How to complete this task: Begin at the line containing "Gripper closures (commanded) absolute" in the entries below and end at the line containing "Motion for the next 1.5"; transcribe that range exactly and nothing outside it.

Input for this task:
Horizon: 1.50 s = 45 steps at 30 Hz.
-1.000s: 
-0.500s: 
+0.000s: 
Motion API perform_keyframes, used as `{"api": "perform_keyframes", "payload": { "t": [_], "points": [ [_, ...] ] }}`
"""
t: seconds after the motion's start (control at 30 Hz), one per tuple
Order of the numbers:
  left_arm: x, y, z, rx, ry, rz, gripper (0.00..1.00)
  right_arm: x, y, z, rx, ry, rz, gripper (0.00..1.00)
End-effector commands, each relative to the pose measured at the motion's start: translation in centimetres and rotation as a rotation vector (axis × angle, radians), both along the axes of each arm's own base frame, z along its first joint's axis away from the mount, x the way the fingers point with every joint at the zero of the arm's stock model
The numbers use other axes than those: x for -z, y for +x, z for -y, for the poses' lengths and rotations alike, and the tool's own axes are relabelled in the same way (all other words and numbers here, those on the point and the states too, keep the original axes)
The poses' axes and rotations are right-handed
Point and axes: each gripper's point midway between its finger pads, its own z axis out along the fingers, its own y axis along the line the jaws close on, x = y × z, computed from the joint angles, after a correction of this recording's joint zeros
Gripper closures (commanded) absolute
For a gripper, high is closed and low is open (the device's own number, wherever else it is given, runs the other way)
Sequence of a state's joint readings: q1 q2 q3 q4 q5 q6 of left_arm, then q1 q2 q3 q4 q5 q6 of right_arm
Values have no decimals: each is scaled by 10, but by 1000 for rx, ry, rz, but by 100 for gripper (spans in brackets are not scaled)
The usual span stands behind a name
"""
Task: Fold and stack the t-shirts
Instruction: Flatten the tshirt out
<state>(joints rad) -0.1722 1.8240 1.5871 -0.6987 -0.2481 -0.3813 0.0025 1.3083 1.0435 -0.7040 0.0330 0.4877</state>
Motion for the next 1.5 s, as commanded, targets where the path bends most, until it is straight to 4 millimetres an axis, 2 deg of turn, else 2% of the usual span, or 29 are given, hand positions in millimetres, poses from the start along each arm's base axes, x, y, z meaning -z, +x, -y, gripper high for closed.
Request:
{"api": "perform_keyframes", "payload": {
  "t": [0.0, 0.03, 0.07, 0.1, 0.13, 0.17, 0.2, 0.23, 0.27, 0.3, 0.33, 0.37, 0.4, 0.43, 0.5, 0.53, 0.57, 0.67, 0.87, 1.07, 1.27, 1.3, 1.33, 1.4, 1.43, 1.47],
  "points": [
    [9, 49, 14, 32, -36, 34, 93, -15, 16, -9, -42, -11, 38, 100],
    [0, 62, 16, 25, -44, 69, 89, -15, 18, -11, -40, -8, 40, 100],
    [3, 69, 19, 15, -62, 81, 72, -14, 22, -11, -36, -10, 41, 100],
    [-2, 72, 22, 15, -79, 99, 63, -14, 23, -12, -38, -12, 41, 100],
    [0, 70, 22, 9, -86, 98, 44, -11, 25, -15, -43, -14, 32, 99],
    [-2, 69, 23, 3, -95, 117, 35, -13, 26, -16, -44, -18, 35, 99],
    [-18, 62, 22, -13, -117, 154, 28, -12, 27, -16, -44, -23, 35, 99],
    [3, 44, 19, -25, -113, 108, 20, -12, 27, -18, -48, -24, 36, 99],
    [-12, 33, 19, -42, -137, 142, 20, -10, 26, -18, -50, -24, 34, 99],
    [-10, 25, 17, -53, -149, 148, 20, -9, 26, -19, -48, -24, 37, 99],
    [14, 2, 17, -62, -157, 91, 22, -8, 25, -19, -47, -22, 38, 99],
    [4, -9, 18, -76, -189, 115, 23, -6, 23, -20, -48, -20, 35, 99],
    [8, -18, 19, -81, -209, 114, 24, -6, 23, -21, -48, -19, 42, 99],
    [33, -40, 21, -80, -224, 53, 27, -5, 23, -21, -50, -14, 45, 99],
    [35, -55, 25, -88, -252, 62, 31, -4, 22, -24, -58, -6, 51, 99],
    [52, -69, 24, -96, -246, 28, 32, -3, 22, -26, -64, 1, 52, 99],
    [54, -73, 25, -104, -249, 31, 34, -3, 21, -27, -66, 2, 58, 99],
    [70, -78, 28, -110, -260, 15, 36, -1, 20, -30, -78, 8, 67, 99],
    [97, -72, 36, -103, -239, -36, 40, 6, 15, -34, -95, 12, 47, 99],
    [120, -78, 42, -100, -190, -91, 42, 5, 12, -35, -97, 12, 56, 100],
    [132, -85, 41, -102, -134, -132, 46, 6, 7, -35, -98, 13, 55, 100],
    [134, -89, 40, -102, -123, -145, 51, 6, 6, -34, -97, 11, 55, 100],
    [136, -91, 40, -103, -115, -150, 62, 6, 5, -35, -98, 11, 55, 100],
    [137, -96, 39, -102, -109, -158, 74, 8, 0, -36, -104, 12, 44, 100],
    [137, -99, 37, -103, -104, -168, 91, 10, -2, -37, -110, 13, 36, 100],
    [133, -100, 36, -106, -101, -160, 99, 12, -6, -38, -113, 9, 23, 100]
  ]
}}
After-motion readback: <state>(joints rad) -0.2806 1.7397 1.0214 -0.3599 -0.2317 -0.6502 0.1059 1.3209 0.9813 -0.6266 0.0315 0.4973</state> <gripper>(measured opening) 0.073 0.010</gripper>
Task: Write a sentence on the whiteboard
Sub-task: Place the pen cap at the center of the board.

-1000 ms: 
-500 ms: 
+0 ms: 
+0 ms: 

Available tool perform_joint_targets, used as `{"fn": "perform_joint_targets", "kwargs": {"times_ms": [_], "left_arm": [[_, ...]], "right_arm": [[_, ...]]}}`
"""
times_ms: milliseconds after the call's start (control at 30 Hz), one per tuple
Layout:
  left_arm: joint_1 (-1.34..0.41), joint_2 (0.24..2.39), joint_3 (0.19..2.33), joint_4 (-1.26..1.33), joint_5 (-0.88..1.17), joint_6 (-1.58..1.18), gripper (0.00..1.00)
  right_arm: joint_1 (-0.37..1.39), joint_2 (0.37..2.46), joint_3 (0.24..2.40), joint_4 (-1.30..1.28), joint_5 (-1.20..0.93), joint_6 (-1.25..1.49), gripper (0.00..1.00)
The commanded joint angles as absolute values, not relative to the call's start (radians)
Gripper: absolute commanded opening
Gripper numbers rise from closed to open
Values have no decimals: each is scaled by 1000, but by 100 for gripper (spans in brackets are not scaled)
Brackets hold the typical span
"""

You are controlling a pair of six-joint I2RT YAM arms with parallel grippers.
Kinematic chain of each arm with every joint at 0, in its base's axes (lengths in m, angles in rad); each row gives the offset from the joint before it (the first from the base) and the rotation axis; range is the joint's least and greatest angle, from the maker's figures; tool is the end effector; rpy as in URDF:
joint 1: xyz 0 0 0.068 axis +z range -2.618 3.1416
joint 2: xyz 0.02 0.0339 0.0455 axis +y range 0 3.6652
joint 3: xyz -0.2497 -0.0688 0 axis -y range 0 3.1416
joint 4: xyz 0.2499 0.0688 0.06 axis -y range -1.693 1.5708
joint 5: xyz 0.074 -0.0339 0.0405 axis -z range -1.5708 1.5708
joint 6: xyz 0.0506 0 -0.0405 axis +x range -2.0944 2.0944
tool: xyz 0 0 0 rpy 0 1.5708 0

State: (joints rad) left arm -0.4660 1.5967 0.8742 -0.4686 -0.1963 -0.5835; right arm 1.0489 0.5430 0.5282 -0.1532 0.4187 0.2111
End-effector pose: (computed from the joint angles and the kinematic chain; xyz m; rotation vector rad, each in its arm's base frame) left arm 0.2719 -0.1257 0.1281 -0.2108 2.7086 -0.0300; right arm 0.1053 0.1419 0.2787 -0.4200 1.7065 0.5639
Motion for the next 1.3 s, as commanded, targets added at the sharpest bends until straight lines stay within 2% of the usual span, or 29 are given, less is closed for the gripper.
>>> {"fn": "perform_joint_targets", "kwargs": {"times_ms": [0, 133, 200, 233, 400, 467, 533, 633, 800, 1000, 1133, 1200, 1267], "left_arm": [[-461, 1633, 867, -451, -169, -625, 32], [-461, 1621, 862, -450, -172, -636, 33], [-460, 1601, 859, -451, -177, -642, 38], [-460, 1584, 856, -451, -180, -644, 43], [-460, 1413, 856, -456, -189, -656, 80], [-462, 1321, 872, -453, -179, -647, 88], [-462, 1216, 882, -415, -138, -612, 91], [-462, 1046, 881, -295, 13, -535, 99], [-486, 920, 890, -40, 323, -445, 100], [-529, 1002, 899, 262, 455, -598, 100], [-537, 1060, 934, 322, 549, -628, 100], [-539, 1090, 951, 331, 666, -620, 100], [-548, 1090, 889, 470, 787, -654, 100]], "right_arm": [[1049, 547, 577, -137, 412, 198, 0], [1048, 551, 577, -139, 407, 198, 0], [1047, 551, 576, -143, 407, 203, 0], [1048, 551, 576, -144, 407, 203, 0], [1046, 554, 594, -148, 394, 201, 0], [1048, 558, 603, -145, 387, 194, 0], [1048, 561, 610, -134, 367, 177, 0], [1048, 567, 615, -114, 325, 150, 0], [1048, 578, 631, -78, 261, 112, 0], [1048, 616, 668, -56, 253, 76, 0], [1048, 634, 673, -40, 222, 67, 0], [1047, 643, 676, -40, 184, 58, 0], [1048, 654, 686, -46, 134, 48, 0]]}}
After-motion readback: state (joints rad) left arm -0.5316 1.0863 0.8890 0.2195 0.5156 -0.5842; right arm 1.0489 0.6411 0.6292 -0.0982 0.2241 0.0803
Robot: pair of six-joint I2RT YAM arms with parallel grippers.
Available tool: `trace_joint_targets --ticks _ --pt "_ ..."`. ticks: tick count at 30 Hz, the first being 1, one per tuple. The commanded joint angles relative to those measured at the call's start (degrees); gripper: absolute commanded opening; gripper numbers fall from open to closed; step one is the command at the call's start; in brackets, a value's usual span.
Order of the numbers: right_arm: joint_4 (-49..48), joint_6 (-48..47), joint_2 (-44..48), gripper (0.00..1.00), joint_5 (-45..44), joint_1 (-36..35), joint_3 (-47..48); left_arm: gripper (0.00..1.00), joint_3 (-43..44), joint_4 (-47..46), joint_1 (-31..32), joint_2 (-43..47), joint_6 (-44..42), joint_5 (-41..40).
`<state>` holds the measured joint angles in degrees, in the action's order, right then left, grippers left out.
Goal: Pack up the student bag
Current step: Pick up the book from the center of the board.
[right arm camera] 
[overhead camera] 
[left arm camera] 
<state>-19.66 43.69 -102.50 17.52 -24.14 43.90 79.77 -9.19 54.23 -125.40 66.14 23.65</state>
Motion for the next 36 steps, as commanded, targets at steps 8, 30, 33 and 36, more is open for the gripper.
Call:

Output below:
Gripper closures (commanded) absolute
For a gripper, high is closed and low is open (the device's own number, wherever else it is given, runs the other way)
Sequence of a state's joint readings: q1 q2 q3 q4 q5 q6 of left_arm, then q1 q2 q3 q4 q5 q6 of right_arm
Values have no decimals: each is scaled by 10, but by 1000 for rx, ry, rz, but by 100 for gripper (spans in brackets are not scaled)
The usual span stands behind a name
"""
Task: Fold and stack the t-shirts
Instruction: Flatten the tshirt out
<state>(joints rad) -0.1722 1.8240 1.5871 -0.6987 -0.2481 -0.3813 0.0025 1.3083 1.0435 -0.7040 0.0330 0.4877</state>
Motion for the next 1.5 s, as commanded, targets where the path bends most, until it is straight to 4 millimetres an axis, 2 deg of turn, else 2% of the usual span, or 29 are given, hand positions in millimetres, poses from the start along each arm's base axes, x, y, z meaning -z, +x, -y, gripper high for closed.

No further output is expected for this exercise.